Use separate PostgreSQL schemas for sprocs #4412

mwest1066 · 2021-06-23T17:06:17Z

This PR changes sql-db so that it can use a local DB schema for all queries. We use this to store a separate set of sprocs (stored procedures) for each invocation of the DB. The startup sequence is:

Start with only the default public schema.
Run migrations, which will modify the global public tables.
Set the default schema to a random string (with fallback to public).
Run sproc init, which will create all the sprocs from scratch in the random schema.
For all future SQL calls, use the random schema so that we get our local copy of the sprocs.

This is intended to avoid problems where one server startup modifies sprocs that are currently in use by another server. Although Postgres has transactional DDL, this can still cause problems with deadlocking via explicit locks. I think this is responsible for #3824

Note that this PR requires #4411 to work, because the changes are in PrairieLib and so we need to be using it directly to pick up the new code.

nwalters512

This makes sense to me - left a few comments, but I don't think they're blocking. I can't see any way this could have a negative impact (famous last words, right)?

I don't see anything that specifically instructs Postgres to create sprops in the random schema - will Postgres automatically create them in the first element of search_path?

prairielib/lib/sql-db.js

server.js

mwest1066 · 2021-06-25T02:32:38Z

I don't see anything that specifically instructs Postgres to create sprops in the random schema - will Postgres automatically create them in the first element of search_path?

Yep. This is also why it's important to run migrations (which might create tables) before setting the random schema.

See https://www.postgresql.org/docs/current/ddl-schemas.html#DDL-SCHEMAS-PATH where it says:

The first schema in the search path that exists is the default location for creating new objects.

I also checked that we really are creating the sprocs in the random schema, as expected.

mwest1066 · 2021-06-25T02:37:54Z

I don't see anything that specifically instructs Postgres to create sprops in the random schema - will Postgres automatically create them in the first element of search_path?

Yep.
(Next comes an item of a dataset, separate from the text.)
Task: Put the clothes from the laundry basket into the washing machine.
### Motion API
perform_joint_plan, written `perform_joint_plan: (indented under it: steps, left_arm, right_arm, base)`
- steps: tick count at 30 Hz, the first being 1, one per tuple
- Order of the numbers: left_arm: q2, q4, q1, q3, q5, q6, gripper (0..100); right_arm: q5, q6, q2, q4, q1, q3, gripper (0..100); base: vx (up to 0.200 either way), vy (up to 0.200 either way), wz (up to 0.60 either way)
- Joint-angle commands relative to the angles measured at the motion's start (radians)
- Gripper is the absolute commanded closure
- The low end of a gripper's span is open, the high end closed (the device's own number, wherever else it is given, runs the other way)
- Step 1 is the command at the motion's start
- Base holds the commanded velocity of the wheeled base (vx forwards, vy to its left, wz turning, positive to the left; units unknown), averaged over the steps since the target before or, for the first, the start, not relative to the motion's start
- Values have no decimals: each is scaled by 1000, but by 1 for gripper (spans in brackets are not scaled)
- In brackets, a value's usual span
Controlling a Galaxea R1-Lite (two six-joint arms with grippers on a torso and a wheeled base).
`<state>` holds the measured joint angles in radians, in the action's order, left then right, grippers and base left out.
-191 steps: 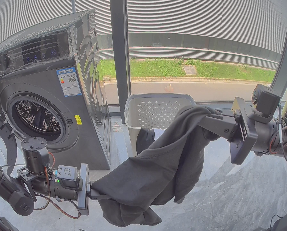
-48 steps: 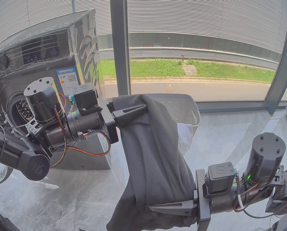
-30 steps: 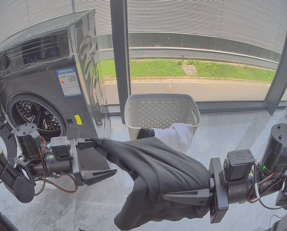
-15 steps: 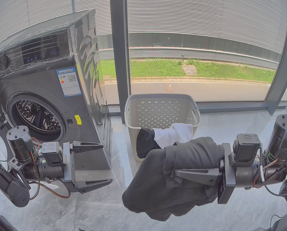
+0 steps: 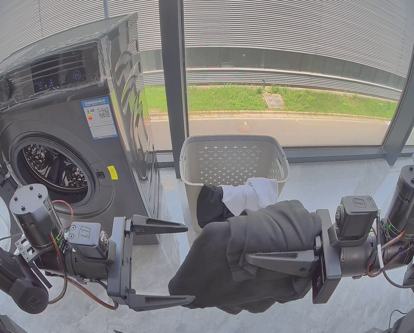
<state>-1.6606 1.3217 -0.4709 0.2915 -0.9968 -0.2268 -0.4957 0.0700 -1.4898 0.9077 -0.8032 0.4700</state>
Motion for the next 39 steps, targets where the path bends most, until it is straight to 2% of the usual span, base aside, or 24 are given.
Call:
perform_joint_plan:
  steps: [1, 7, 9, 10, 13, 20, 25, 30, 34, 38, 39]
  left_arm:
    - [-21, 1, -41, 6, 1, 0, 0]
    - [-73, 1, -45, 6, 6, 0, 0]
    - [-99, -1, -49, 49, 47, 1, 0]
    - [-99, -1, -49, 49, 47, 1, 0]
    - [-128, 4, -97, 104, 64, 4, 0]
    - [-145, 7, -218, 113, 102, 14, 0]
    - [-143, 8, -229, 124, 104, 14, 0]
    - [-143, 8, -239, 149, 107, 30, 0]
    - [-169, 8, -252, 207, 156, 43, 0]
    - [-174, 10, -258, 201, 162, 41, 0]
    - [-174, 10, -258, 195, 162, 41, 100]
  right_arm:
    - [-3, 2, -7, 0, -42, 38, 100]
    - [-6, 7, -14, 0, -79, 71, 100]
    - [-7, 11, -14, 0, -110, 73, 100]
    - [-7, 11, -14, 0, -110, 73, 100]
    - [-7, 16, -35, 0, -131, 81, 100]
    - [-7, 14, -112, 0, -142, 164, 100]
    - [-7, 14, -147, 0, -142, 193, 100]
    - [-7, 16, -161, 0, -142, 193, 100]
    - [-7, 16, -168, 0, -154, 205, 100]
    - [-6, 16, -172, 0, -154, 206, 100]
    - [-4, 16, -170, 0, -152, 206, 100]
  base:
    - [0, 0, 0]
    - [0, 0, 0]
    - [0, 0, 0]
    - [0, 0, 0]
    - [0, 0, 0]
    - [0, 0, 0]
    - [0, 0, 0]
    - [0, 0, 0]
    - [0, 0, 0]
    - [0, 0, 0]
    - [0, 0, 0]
This is also why it's important to run migrations (which might create tables) before setting the random schema.

An alternative which I considered is to explicitly set the schema when you create objects. For example, we could do

CREATE FUNCTION ${schemaName}.variants_insert

for all our sprocs to make sure they are created in exactly the schema we want. However, this is pretty invasive and I believe that using the implicit "create in first search_path entry" behavior is safe.

nwalters512 · 2021-06-25T02:39:48Z

Yep, as long as that behavior is documented, I'm good with relying on it! Thanks for the link to the docs.
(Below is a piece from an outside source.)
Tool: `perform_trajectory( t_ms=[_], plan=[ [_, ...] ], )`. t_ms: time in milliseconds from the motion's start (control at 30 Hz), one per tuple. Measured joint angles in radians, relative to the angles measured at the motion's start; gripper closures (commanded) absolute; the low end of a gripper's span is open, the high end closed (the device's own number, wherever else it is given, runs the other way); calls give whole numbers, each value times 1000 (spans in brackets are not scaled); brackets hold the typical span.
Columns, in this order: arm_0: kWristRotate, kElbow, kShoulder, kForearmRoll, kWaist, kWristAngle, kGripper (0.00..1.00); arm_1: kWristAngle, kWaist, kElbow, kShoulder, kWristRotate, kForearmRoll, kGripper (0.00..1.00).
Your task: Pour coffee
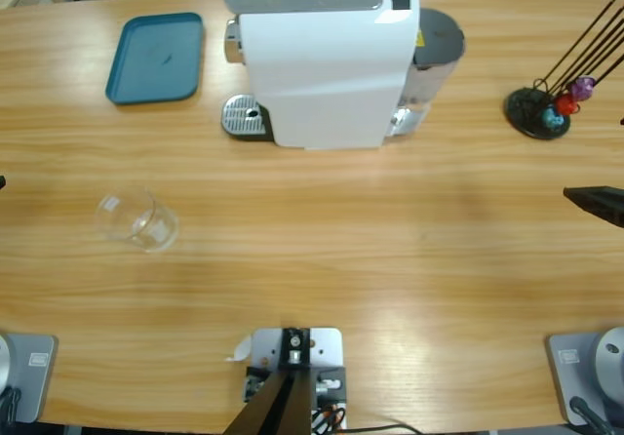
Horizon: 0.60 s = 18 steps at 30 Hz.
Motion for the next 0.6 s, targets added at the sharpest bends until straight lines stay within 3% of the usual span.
perform_trajectory(
  t_ms=[333, 500, 600],
  plan=[
    [0, 6, 0, -7, 0, 0, 0, 0, 0, 0, 0, 0, 0, 0],
    [-124, 18, 1, -19, 3, 0, 0, 0, 0, 0, 0, 0, 0, 0],
    [-148, -38, 24, -26, 22, -2, 0, 0, 0, 0, 0, 0, 0, 0]
  ],
)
mwest1066 · 2021-06-25T02:44:16Z

@nwalters512 Another question is whether we should do any automatic cleanup of either:

The old sprocs in the public schema.
The new schemas that we are creating every time we restart the server.

My current thoughts are to defer (1) until after we've deployed this PR and are happy with things. We could then add a migration to clean up the public sprocs.

For (2) we can either ignore it for now, relying on the fact that having extra schemas lying around doesn't really hurt anything, or we could add code to automatically delete any old schemas for our current server name. That is, the schemas are named like i_329c8aef93_2021-06-21-SDLFK where the first bit is the EC2 instance ID, so on startup we can delete any schemas that start with our own instance ID. We always run all servers with unique IDs, although it would be possible to override this which would lead to problems if we auto-delete.

Thoughts?

nwalters512 · 2021-06-25T02:55:23Z

Yeah, I'm happy to ignore the ones in the public schema almost indefinitely (though we can of course clean them up in the future).

I believe (2) gets trickier once we throw auto scaling and general transient servers into the mix. We're not ever guaranteed to even restart a server on an instance once the process is killed or dies. I'm inclined to instead use the date somehow, e.g. deleting all schemas with creation dates over 30 days ago. That would of course cause issues if there happens to be a server that's alive for 30 days. I'll have to think more about this!

mwest1066 · 2021-06-25T12:49:03Z

Yeah, I'm happy to ignore the ones in the public schema almost indefinitely (though we can of course clean them up in the future).

Sounds good.

I believe (2) gets trickier once we throw auto scaling and general transient servers into the mix. We're not ever guaranteed to even restart a server on an instance once the process is killed or dies. I'm inclined to instead use the date somehow, e.g. deleting all schemas with creation dates over 30 days ago. That would of course cause issues if there happens to be a server that's alive for 30 days. I'll have to think more about this!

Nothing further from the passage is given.